:: AVAILABLE DATA ::
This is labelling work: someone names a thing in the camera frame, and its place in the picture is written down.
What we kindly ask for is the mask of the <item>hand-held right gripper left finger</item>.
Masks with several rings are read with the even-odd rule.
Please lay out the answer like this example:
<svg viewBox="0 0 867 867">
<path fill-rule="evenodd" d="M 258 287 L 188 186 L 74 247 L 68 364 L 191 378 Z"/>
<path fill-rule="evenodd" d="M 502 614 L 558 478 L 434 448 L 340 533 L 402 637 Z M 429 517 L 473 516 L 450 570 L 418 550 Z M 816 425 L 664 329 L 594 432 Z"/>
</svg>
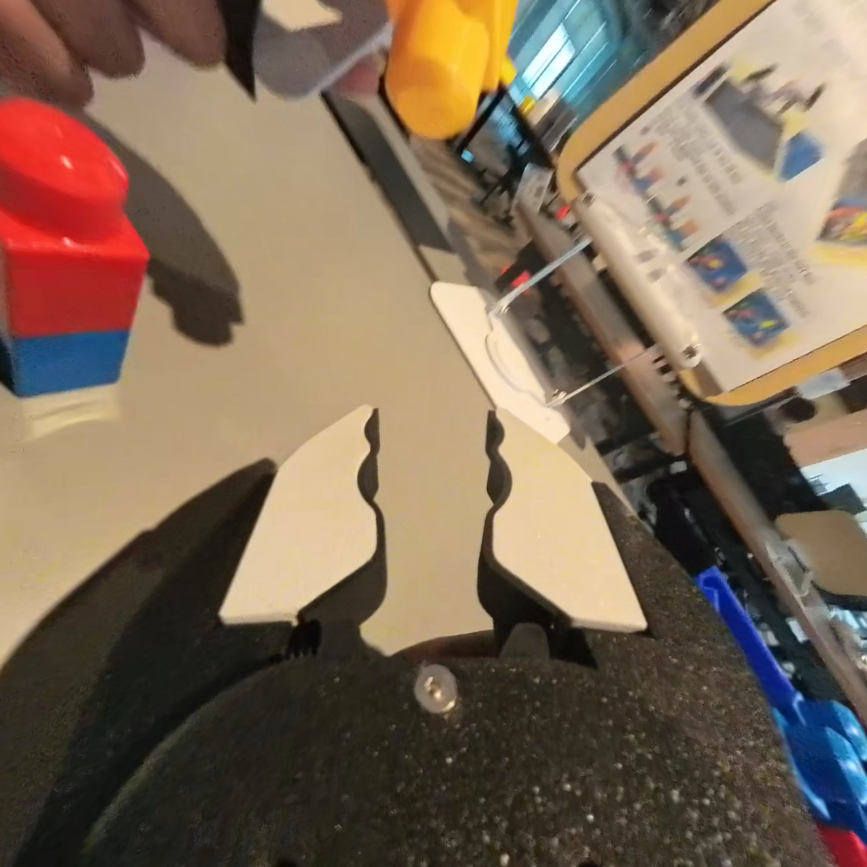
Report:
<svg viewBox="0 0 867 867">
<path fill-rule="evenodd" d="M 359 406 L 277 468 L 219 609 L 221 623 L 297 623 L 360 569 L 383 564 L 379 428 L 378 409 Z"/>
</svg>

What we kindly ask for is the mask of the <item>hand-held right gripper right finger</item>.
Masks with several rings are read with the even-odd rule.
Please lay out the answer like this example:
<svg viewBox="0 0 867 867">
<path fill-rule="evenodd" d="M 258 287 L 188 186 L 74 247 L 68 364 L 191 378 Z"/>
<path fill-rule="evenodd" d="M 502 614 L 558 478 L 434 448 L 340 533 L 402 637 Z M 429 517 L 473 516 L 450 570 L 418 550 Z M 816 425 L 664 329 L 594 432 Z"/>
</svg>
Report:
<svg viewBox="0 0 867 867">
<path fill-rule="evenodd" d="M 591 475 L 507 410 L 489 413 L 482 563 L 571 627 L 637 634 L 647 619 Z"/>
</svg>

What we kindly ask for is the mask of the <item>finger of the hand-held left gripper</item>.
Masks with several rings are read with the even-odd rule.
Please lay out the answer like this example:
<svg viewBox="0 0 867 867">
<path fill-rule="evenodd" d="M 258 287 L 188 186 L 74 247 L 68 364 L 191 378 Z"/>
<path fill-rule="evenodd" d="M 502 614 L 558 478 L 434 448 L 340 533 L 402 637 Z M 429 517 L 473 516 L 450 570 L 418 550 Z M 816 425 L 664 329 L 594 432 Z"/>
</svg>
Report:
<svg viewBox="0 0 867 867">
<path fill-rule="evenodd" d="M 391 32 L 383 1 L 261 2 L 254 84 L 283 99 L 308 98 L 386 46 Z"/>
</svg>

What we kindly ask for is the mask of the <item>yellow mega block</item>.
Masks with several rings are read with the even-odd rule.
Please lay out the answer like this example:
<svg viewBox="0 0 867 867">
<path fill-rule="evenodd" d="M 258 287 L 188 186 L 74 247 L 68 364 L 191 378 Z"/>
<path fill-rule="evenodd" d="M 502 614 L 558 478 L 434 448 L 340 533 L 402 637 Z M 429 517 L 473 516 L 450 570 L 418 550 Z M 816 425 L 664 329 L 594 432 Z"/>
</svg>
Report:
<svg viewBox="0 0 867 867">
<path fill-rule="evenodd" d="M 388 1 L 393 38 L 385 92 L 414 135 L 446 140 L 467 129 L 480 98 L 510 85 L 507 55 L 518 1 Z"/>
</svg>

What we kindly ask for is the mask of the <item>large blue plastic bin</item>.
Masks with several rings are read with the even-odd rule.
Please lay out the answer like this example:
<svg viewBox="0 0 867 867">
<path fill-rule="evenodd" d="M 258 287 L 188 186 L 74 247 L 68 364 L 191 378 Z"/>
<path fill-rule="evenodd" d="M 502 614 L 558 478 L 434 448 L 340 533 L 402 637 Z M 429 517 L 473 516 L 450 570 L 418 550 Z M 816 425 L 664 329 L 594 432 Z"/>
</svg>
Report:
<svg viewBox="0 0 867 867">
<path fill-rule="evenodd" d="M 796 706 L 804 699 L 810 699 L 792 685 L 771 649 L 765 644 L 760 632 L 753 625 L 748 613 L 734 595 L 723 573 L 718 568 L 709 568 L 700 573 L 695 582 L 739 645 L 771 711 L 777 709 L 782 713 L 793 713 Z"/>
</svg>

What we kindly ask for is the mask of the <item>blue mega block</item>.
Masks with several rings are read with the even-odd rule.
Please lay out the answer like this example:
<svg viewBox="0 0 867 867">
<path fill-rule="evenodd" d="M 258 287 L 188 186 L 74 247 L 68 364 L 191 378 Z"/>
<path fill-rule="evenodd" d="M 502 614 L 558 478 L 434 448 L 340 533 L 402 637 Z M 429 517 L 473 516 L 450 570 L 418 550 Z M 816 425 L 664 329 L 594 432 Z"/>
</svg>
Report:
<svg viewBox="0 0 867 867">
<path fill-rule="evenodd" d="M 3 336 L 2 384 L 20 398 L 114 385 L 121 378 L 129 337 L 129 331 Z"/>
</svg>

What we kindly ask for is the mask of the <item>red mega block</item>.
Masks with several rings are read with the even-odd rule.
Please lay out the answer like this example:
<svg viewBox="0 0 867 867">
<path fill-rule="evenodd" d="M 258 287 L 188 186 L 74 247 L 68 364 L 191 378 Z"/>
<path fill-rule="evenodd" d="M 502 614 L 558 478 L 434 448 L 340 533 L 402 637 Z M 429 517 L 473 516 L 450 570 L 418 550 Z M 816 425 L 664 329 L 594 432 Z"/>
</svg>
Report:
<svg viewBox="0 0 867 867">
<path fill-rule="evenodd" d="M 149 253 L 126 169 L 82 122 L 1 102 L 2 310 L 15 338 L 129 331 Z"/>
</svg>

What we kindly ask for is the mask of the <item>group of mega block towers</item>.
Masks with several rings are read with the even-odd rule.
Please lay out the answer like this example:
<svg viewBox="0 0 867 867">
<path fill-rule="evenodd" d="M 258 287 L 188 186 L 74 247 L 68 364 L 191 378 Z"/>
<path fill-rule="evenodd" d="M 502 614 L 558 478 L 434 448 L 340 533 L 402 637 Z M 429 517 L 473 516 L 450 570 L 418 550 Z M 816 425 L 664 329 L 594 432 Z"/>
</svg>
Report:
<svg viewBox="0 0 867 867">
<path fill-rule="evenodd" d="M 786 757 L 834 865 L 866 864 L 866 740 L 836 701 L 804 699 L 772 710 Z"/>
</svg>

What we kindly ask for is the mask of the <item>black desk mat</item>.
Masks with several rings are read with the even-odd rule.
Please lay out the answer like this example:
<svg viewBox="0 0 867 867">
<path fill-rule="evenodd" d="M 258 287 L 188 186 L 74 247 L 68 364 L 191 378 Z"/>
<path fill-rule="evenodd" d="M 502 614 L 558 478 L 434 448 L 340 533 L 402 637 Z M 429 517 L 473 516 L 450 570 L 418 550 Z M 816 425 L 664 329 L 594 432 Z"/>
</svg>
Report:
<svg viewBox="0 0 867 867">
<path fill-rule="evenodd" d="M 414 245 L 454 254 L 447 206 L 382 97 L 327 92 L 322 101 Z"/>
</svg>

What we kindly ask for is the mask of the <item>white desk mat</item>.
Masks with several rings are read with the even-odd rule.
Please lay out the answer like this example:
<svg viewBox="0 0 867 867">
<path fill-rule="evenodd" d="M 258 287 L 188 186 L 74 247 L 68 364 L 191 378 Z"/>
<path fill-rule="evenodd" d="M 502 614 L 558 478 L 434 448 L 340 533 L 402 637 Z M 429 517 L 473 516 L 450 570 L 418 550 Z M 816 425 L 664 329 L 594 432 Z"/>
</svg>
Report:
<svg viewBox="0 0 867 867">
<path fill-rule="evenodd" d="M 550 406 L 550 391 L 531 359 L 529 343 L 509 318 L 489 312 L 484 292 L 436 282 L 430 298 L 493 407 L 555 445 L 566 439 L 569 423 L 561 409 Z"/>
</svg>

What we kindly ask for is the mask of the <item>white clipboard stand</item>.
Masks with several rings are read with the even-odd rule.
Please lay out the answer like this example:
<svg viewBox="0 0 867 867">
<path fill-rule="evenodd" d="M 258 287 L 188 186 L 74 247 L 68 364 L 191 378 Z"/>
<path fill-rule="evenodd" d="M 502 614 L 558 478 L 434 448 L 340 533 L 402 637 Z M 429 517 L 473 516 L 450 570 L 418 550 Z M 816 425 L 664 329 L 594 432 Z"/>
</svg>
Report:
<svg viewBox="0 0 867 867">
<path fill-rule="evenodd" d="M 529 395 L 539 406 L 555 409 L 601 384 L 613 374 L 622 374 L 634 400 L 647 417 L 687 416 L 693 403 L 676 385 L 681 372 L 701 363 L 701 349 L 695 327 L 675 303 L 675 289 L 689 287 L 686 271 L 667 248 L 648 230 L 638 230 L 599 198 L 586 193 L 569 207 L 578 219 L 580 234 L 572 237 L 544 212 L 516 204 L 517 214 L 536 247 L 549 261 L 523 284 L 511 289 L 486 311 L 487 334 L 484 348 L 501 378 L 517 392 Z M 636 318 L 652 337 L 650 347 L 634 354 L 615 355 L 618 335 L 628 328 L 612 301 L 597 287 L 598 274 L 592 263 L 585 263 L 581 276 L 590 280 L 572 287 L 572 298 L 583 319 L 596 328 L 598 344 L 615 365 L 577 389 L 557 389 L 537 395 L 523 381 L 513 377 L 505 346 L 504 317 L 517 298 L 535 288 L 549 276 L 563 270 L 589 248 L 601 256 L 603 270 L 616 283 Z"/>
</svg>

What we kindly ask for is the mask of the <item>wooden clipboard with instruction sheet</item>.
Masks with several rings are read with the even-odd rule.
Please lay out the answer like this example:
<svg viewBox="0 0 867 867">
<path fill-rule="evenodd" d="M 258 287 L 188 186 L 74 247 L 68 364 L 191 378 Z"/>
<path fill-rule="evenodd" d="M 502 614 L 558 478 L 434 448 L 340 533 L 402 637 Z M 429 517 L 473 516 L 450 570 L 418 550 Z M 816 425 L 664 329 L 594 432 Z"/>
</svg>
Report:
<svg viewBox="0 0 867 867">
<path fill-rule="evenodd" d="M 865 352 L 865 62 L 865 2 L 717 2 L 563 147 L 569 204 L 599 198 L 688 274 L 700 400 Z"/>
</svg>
:::
:: AVAILABLE DATA ::
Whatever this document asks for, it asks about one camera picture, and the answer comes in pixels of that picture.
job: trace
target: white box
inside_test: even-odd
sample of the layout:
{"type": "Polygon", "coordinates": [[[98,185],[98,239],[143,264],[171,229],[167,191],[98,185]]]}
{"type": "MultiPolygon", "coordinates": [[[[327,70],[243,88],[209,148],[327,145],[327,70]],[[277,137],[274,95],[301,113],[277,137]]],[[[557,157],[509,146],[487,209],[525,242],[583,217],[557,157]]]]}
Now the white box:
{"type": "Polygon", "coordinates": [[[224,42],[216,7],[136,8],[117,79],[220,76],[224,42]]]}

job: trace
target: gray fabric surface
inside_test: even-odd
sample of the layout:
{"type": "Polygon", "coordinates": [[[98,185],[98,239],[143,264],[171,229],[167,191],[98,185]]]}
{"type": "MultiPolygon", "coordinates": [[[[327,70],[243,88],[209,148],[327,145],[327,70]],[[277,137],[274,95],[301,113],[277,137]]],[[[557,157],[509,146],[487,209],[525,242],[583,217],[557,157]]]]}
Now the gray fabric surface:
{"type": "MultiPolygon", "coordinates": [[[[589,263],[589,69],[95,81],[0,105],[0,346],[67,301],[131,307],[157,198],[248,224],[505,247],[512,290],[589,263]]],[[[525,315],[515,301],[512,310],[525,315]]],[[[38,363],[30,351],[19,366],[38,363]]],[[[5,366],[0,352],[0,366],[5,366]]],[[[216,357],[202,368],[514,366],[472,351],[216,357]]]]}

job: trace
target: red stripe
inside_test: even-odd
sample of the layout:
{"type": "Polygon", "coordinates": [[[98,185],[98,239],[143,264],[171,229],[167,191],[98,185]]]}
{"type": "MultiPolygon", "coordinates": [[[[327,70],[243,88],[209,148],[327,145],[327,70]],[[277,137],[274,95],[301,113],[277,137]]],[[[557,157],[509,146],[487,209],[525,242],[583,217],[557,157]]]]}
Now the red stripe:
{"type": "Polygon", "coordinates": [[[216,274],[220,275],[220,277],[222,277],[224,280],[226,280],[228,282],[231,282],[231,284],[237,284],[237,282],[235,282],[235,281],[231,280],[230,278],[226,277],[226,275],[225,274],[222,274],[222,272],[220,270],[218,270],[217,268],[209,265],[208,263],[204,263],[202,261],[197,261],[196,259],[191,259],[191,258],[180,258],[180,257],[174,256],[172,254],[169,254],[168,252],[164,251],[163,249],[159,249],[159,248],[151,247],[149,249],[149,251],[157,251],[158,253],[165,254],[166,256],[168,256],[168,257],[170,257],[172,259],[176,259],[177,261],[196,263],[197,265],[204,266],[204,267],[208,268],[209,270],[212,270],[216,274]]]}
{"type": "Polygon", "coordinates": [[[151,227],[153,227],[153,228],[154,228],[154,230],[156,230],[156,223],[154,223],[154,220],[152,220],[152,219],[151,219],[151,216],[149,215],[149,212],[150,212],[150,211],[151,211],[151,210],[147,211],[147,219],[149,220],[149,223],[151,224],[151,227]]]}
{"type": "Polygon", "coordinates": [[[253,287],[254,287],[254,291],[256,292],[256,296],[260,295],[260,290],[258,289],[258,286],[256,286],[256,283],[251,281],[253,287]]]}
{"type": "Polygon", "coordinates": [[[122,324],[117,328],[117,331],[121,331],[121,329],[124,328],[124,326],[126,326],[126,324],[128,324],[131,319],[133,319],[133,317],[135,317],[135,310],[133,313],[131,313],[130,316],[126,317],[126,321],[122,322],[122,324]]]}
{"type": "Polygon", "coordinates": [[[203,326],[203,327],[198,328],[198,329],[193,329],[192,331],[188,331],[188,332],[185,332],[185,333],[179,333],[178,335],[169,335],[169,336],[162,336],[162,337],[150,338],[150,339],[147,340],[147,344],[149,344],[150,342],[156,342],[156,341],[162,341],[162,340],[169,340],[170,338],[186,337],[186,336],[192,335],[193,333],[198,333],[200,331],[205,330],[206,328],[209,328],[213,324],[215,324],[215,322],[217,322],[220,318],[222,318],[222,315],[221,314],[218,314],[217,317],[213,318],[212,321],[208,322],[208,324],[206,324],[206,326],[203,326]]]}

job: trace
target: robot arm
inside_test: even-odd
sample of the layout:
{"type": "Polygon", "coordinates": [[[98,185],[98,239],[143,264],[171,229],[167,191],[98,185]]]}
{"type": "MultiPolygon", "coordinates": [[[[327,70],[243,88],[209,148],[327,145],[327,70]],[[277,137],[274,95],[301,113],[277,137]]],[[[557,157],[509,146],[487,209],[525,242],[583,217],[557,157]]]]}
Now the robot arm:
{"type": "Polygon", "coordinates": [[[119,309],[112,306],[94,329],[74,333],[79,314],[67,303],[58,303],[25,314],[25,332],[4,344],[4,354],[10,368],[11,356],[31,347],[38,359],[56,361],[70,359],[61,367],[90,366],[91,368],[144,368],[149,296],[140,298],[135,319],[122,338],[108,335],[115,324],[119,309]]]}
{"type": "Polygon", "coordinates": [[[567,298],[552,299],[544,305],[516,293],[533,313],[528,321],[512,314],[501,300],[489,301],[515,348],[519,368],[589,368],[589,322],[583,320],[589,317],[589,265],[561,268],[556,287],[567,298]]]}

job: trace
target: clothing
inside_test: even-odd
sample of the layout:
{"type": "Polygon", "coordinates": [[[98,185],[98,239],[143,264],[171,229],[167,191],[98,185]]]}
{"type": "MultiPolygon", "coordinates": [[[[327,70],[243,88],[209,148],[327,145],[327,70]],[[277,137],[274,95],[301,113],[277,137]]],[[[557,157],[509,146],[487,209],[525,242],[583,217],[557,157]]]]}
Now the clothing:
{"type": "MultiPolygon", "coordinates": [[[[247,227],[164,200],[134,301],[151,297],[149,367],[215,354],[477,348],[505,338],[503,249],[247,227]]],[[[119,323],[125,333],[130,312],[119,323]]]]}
:::
:: AVAILABLE DATA ::
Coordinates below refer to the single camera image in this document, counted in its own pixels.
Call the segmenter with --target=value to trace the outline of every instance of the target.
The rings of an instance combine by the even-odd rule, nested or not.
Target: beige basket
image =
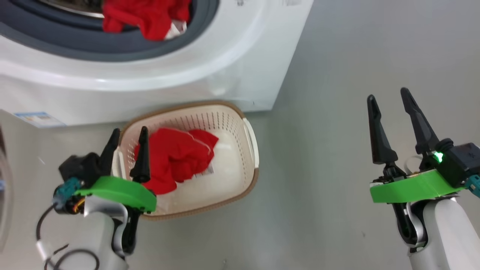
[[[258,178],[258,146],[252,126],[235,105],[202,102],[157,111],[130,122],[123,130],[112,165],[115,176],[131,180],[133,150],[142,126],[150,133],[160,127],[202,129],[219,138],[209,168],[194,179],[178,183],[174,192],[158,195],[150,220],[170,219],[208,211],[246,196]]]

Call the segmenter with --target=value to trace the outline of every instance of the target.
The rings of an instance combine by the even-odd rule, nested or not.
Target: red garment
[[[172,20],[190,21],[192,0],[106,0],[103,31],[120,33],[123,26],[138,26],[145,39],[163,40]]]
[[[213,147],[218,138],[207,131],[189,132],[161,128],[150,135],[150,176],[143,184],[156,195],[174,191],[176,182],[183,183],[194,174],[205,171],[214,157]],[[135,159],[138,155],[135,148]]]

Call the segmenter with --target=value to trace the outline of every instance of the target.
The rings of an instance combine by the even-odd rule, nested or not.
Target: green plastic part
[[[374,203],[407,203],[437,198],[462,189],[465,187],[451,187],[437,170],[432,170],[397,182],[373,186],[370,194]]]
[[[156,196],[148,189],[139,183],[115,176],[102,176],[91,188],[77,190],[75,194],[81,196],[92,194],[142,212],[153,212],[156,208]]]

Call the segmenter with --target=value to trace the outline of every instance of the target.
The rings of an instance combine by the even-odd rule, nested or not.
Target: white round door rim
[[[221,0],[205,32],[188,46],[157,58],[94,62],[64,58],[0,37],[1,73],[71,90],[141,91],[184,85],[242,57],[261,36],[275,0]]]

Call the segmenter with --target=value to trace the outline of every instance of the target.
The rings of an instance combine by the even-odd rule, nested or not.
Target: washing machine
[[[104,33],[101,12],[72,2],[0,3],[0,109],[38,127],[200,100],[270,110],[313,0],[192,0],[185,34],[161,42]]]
:::
§ EXERCISE BRIEF: Work out how many lines of the data hold the string "desk". State only that number.

§ ANSWER: 2